401 unauthorized for create_inference_endpoint

Hello,
I’m trying to create an inference endpoint with a custom docker image using the huggingface_hub library because the web interface doesn’t allow environment variables to be set.

I first log in with huggingface-cli login, then call create_inference_endpoint and get a 401 error, then I tried calling login() within the python script in case that would help and got an identical error, shown below. I’ve also tried creating a new access token with the same result, and upgraded huggingface_hub from 0.20.x to 0.23.0, also with no change.
I’m at a bit of a loss; I suppose I could set the environment variables when creating the docker image, but that’s a pretty messy workaround for something that ought to work.

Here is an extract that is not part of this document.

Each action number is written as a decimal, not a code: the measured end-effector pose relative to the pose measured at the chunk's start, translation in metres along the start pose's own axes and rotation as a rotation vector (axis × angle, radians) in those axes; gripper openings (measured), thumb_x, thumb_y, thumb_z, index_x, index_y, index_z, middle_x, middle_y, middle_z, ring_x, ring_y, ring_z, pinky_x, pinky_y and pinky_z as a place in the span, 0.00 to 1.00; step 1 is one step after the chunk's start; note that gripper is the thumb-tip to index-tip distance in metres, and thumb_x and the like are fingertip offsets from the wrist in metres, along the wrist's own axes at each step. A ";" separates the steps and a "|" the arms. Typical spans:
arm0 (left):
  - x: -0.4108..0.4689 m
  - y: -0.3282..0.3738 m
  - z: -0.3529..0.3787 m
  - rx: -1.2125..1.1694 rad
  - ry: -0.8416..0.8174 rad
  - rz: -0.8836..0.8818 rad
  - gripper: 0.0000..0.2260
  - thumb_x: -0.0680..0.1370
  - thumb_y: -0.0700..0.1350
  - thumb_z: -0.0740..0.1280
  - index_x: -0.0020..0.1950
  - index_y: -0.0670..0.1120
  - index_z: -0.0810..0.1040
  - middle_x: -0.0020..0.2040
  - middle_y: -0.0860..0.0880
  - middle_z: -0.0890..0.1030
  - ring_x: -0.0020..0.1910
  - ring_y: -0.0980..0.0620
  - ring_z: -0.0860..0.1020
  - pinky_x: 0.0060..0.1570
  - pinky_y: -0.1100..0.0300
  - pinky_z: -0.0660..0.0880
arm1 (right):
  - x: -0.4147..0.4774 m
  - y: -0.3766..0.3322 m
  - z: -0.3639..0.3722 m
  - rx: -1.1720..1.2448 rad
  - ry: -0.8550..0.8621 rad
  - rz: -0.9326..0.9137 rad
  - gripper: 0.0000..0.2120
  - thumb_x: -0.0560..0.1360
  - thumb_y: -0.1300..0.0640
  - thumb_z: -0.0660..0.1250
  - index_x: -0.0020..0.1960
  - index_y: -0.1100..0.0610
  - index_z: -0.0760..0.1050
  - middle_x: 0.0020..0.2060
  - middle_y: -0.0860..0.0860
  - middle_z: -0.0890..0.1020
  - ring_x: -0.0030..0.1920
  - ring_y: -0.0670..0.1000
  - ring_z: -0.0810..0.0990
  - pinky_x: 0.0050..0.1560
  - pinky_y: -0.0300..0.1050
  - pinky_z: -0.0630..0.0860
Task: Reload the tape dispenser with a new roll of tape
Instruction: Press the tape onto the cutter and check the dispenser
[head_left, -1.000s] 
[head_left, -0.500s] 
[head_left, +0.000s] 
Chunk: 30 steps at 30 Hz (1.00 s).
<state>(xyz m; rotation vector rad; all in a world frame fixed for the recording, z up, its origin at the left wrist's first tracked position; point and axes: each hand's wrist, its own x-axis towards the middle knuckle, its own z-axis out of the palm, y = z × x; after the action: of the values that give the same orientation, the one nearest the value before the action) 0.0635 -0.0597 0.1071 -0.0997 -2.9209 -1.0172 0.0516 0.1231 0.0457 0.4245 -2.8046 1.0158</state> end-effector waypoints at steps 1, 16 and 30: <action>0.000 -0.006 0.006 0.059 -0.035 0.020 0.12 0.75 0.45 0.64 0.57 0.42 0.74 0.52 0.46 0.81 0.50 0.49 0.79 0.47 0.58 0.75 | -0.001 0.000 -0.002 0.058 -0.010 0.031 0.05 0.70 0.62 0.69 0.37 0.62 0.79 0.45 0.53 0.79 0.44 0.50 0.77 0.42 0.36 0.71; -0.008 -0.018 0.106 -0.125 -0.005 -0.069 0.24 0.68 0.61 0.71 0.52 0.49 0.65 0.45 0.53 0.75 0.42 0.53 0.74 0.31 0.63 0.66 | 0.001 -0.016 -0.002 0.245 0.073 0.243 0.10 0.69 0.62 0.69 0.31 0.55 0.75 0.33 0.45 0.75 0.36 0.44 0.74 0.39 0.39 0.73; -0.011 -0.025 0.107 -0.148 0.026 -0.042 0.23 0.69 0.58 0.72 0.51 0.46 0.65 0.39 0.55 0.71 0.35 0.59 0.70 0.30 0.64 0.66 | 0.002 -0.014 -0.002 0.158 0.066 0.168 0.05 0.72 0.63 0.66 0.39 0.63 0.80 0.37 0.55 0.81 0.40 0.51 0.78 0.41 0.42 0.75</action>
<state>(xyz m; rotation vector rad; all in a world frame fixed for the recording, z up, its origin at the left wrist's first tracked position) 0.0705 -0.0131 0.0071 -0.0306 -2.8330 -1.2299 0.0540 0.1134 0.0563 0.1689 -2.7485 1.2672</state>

Enter your token (input will not be visible):
Add token as git credential? (Y/n)
Token is valid (permission: write).
Your token has been saved in your configured git credential helpers (store).
Your token has been saved to /home/srt/.cache/huggingface/token
Login successful
Traceback (most recent call last):
File “/home/srt/anaconda3/lib/python3.11/site-packages/huggingface_hub/utils/_errors.py”, line 304, in hf_raise_for_status
response.raise_for_status()
File “/home/srt/anaconda3/lib/python3.11/site-packages/requests/models.py”, line 1021, in raise_for_status
raise HTTPError(http_error_msg, response=self)
requests.exceptions.HTTPError: 401 Client Error: Unauthorized for url: https://api.endpoints.huggingface.cloud/v2/endpoint/srt-primis

The above exception was the direct cause of the following exception:

Traceback (most recent call last):
File “/home/srt/hf_test/create_endpoint.py”, line 5, in
endpoint = create_inference_endpoint(
^^^^^^^^^^^^^^^^^^^^^^^^^^
File “/home/srt/anaconda3/lib/python3.11/site-packages/huggingface_hub/hf_api.py”, line 7264, in create_inference_endpoint
hf_raise_for_status(response)
File “/home/srt/anaconda3/lib/python3.11/site-packages/huggingface_hub/utils/_errors.py”, line 371, in hf_raise_for_status
raise HfHubHTTPError(str(e), response=response) from e
huggingface_hub.utils._errors.HfHubHTTPError: 401 Client Error: Unauthorized for url: https://api.endpoints.huggingface.cloud/v2/endpoint/srt-primis (Request ID: IWBbJQ)

401 Unauthorized

2 Likes

I am also trying to create an inference endpoint for a private model in my organization. I have the admin role in my organization and have logged in with a write access token but I am still getting this error. Not sure what the reason might be.

2 Likes

Has anyone found a solution for this yet? Currently struggling with the same issue.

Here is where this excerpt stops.